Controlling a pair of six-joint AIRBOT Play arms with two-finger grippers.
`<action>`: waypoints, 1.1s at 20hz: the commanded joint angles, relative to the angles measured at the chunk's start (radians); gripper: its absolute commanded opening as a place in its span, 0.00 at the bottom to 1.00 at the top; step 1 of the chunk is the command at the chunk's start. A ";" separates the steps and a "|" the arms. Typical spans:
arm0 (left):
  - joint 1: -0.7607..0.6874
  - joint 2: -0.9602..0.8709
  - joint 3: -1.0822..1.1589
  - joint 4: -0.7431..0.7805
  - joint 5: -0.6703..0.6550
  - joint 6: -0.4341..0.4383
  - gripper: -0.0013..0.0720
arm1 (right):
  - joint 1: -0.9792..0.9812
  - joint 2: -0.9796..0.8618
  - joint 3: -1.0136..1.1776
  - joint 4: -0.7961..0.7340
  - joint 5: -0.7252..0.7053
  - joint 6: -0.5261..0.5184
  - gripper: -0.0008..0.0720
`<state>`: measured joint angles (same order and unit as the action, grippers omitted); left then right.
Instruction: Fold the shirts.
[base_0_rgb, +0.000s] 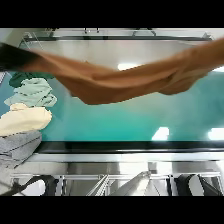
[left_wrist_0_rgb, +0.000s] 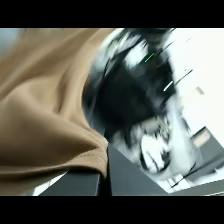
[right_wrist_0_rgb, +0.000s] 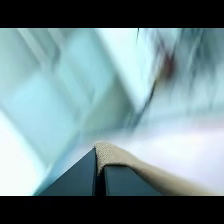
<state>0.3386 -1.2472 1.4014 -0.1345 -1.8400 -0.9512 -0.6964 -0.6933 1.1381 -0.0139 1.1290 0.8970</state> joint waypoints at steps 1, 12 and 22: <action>0.106 0.228 0.031 -0.258 0.087 -0.060 0.05 | 0.000 0.146 0.155 -0.009 -0.280 0.004 0.04; 0.434 0.240 0.344 -0.038 0.230 -0.238 0.05 | 0.005 -0.011 0.422 -0.324 -0.008 0.106 0.04; -0.183 -0.581 0.386 0.708 0.417 -0.235 0.05 | 0.417 -0.800 0.339 -0.610 -0.020 0.069 0.04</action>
<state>0.2218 -1.5848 1.7794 0.4351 -1.4899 -1.1866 -0.3412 -1.2724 1.4845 -0.5682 1.1332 0.9764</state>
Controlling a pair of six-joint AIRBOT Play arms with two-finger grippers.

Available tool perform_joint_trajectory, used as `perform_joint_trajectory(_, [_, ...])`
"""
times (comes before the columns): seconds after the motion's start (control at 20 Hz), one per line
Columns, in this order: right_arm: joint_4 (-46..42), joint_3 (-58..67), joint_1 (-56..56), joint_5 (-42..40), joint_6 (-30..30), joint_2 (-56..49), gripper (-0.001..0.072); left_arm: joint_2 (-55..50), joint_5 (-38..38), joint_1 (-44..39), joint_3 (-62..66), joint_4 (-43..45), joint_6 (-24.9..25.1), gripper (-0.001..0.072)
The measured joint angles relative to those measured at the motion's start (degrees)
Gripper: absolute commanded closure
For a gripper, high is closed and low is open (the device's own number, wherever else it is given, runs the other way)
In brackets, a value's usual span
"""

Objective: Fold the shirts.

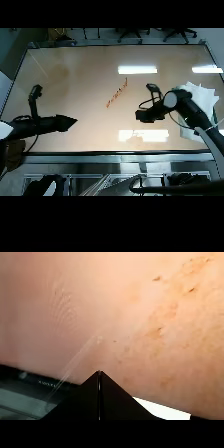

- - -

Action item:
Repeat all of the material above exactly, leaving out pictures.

Expected output:
Controlling a pair of six-joint AIRBOT Play arms with two-finger grippers.
`<action>`: waypoints, 1.1s at 20hz: the commanded joint angles, relative to the angles measured at the chunk's start (radians); gripper: its absolute commanded opening as a place in its span, 0.00 at the bottom to 1.00 at the top; step 1 of the chunk is the command at the chunk's start. A ";" separates the steps and a "|" the arms. Typical spans:
arm0 (left):
  - joint 1: -0.7607..0.6874
  - joint 2: -0.9602..0.8709
  - joint 3: -1.0822..1.1589
  - joint 4: -0.7431..0.7805
  - joint 5: -0.6703..0.6550
  - joint 6: -0.4341..0.4383
  - gripper: -0.0013..0.0720
arm1 (right):
  - joint 1: -0.9792..0.9812
  - joint 2: -0.9796..0.8618
  - joint 3: -1.0136..1.1776
  - joint 4: -0.7961..0.7340
  - joint 5: -0.7252..0.7053
  - joint 6: -0.5261..0.5184
  - gripper: -0.0008..0.0720
`<state>`: measured joint angles (same order and unit as the action, grippers omitted); left then right.
Instruction: Fold the shirts.
[base_0_rgb, +0.000s] 
[left_wrist_0_rgb, +0.000s] 
[right_wrist_0_rgb, +0.000s] 
<state>0.3386 -1.2472 1.4014 -0.1345 -1.8400 -0.9512 -0.6964 -0.6933 1.1381 -0.0139 1.1290 0.8970</state> joint waypoints at steps 1, 12 and 22: <action>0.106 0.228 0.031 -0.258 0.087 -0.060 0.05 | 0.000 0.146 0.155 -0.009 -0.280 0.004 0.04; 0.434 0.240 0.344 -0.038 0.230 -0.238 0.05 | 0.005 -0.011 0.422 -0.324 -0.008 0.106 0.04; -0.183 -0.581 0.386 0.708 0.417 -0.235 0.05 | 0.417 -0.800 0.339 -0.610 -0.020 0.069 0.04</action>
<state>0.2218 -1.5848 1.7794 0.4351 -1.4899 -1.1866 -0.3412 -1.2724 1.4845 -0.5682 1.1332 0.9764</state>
Controlling a pair of six-joint AIRBOT Play arms with two-finger grippers.

Available tool perform_joint_trajectory, used as `perform_joint_trajectory(_, [_, ...])`
"""
times (comes before the columns): seconds after the motion's start (control at 20 Hz), one per line
Columns, in this order: right_arm: joint_4 (-46..42), joint_3 (-58..67), joint_1 (-56..56), joint_5 (-42..40), joint_6 (-30..30), joint_2 (-56..49), gripper (-0.001..0.072); left_arm: joint_2 (-55..50), joint_5 (-38..38), joint_1 (-44..39), joint_3 (-62..66), joint_4 (-43..45), joint_6 (-24.9..25.1), gripper (-0.001..0.072)
The measured joint angles relative to those measured at the motion's start (degrees)
Gripper: absolute commanded closure
For a gripper, high is closed and low is open (the device's own number, wherever else it is given, runs the other way)
In brackets, a value's usual span
"""

Objective: Fold the shirts.

For this exercise, nothing more remains to be done.